Colomer Sylvain, Cuperlier Nicolas, Bresson Guillaume, Gaussier Philippe, Romain Olivier
Institut de Recherche Vedecom, Versailles, France.
Laboratoire ETIS UMR8051, CY Cergy Paris Université, ENSEA, CNRS, Cergy, France.
Front Robot AI. 2022 Feb 4;8:703811. doi: 10.3389/frobt.2021.703811. eCollection 2021.
Autonomous vehicles require precise and reliable self-localization to cope with dynamic environments. The field of visual place recognition (VPR) aims to solve this challenge by relying on the visual modality to recognize a place despite changes in the appearance of the perceived visual scene. In this paper, we propose to tackle the VPR problem following a neuro-cybernetic approach. To this end, the Log-Polar Max-Pi (LPMP) model is introduced. This bio-inspired neural network allows building a neural representation of the environment an unsupervised one-shot learning. Inspired by the spatial cognition of mammals, visual information in the LPMP model are processed through two distinct pathways: a "what" pathway that extracts and learns the local visual signatures (landmarks) of a visual scene and a "where" pathway that computes their azimuth.
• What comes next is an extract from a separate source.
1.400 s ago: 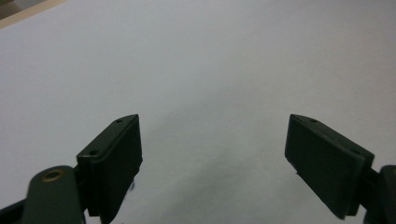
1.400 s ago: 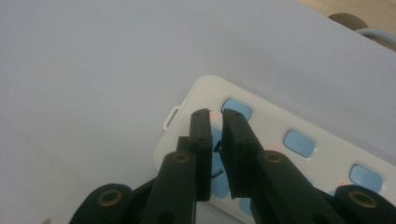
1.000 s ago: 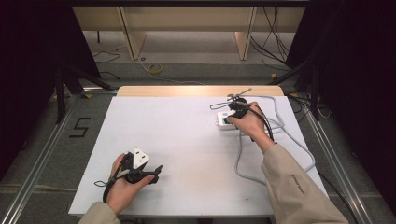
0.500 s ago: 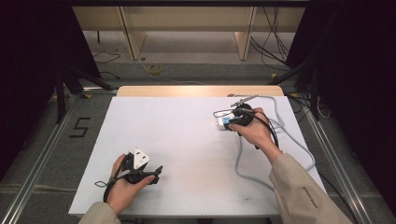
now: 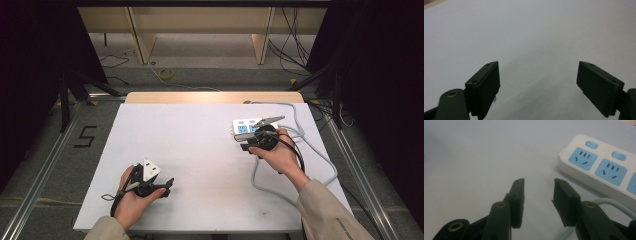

These two pieces of information are then merged to build a visuospatial code that is characteristic of the place where the visual scene was perceived. Three main contributions are presented in this article: 1) the LPMP model is studied and compared with NetVLAD and CoHog, two state-of-the-art VPR models; 2) a test benchmark for the evaluation of VPR models according to the type of environment traveled is proposed based on the ; and 3) the impact of the use of a novel detector leading to an uneven paving of an environment is evaluated in terms of the localization performance and compared to a regular paving. Our experiments show that the LPMP model can achieve comparable or better localization performance than NetVLAD and CoHog.
自动驾驶车辆需要精确且可靠的自我定位来应对动态环境。视觉场所识别(VPR)领域旨在通过依靠视觉模态来识别场所,以解决这一挑战,尽管所感知的视觉场景外观会发生变化。在本文中,我们提议采用神经控制论方法来解决VPR问题。为此,引入了对数极坐标最大-π(LPMP)模型。这个受生物启发的神经网络允许构建环境的神经表示——一种无监督的一次性学习。受哺乳动物空间认知的启发,LPMP模型中的视觉信息通过两条不同的路径进行处理:一条“什么”路径,用于提取和学习视觉场景的局部视觉特征(地标),以及一条“哪里”路径,用于计算它们的方位角。然后将这两条信息合并,以构建一个视觉空间代码,该代码是感知视觉场景的场所的特征。本文提出了三个主要贡献:1)对LPMP模型进行了研究,并与两个最先进的VPR模型NetVLAD和CoHog进行了比较;2)基于[此处原文缺失相关内容],提出了一个根据行驶环境类型评估VPR模型的测试基准;3)评估了使用一种新型探测器导致环境路面不平坦对定位性能的影响,并与常规路面进行了比较。我们的实验表明,LPMP模型可以实现与NetVLAD和CoHog相当或更好的定位性能。